HIDING BEHIND FLAG WILL NOT HELP!

CHEATED: It is at the cost of public account that Gautam Adani has become a billionaire. It is the Life Insurance Corporation and the State Bank of India, both public sector undertakings, which financed the fraud.

By Livemint

The American Company Hindenburg has repeated that fraud cannot be hidden or excused by nationalism. The majority of the funds of Gautam Adani were gifted by the Life Insurance Corporation and the State Bank of India.

World’s richest Indian, Gautam Adani has lost Rs4 lakh crore in the last couple of days after a U.S. short seller casted doubts on how investors will respond to the company’s record $2.45 billion secondary sale. In today’s trade alone his losses stretched to Rs2.83 lakh crore.
Seven listed companies of the Adani conglomerate – controlled by one of the world’s richest men Gautam Adani – have lost a combined Rs4 lakh crore in market capitalisation since Wednesday, with U.S. bonds of Adani firms also falling after Hindenburg Research flagged concerns in a Jan. 24 report about debt levels and the use of tax havens.

J.P.MORGAN
“While the Hindenburg report focused mainly on equity valuations within the group, we are primarily concerned about the underlying credit profiles of group companies given underlying bank exposures.
“We think the underlying assets at the bond level are quite adequately leveraged while the promoter-level is an unknown and is something that can be mitigated only through an equity raise, such as the ongoing Adani Enterprises FPO.”

JOSHUA CRABB, HEAD OF ASIA-PACIFIC EQUITIES AT ROBECO, HONG KONG
“These short-seller reports usually cause a dramatic impact in the short term and the medium-term impact is driven more by the fundamentals and how the company responds to the allegations.
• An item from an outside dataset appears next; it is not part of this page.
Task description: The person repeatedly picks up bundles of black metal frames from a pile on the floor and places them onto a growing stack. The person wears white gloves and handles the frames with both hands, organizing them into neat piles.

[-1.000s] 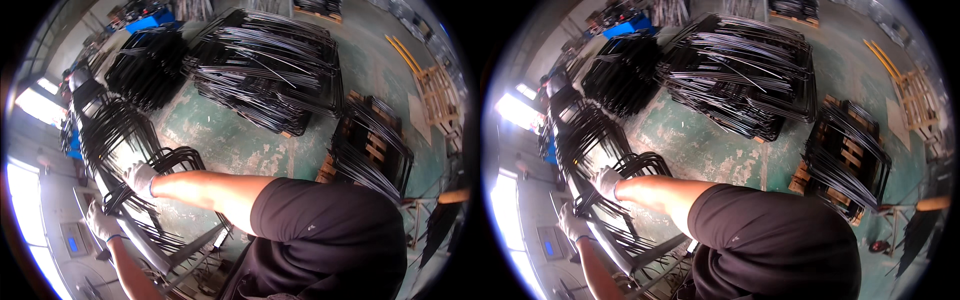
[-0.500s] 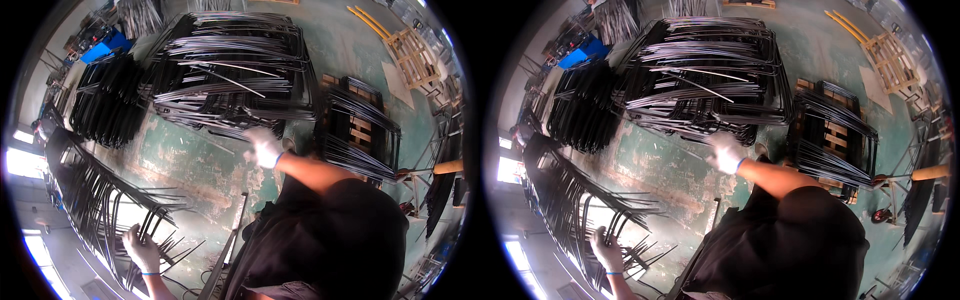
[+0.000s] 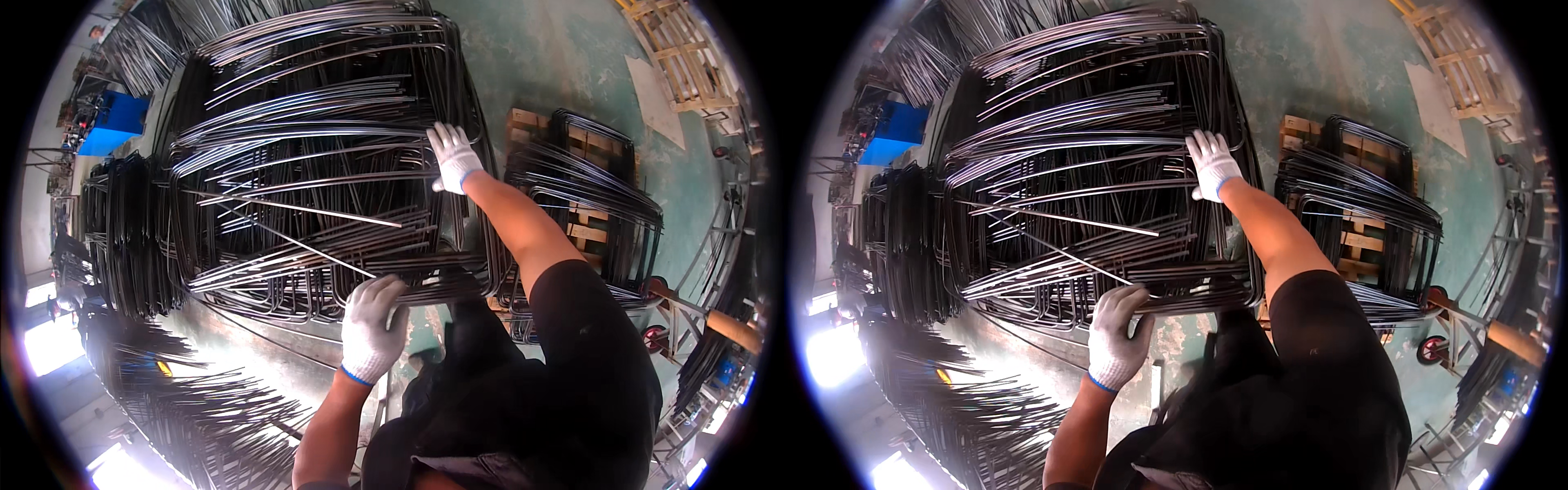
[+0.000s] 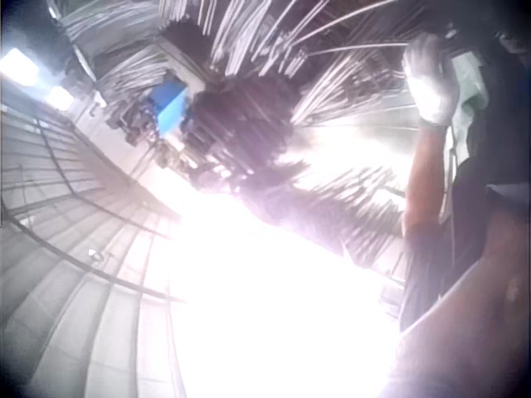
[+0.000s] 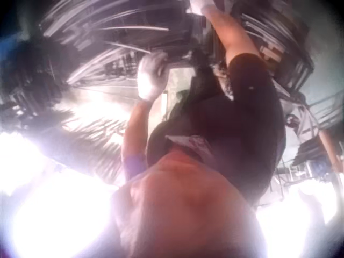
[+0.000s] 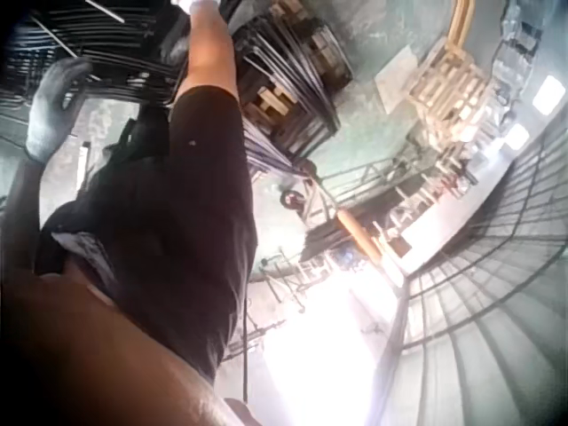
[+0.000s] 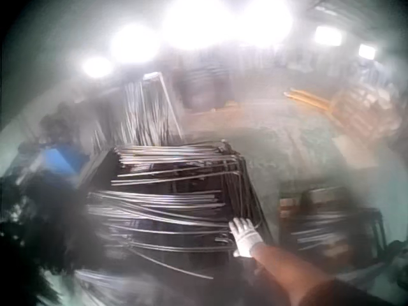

Clearly given the size of the group and outstanding debt, this has also impacted the banks.”

SAURABH JAIN, ASSISTANT VICE-PRESIDENT, RESEARCH, SMC GLOBAL SECURITIES, NEW DELHI
“The selloff is seriously extreme in the sense … it has clearly dented the overall investor sentiment in the market. The nervousness has led to a fall in stocks across the board. When a selloff of this kind of magnitude is seen in a very short span of time, investors sell other stocks where they are in the money. Sentiments have turned slightly bearish.”

NEERAJ DEWAN, DIRECTOR AT QUANTUM SECURITIES, NEW DELHI
“Everyone had big positions in the stocks … So if a report comes and stocks see a sharp fall, lot of margin calls also get triggered. Those also add to selling pressure. This is a classic case of panic selling. Selling is impacting the banking sector. At least 40% of the group’s debt is exposed to Indian banks, so that exposure is what people are worried about in banks.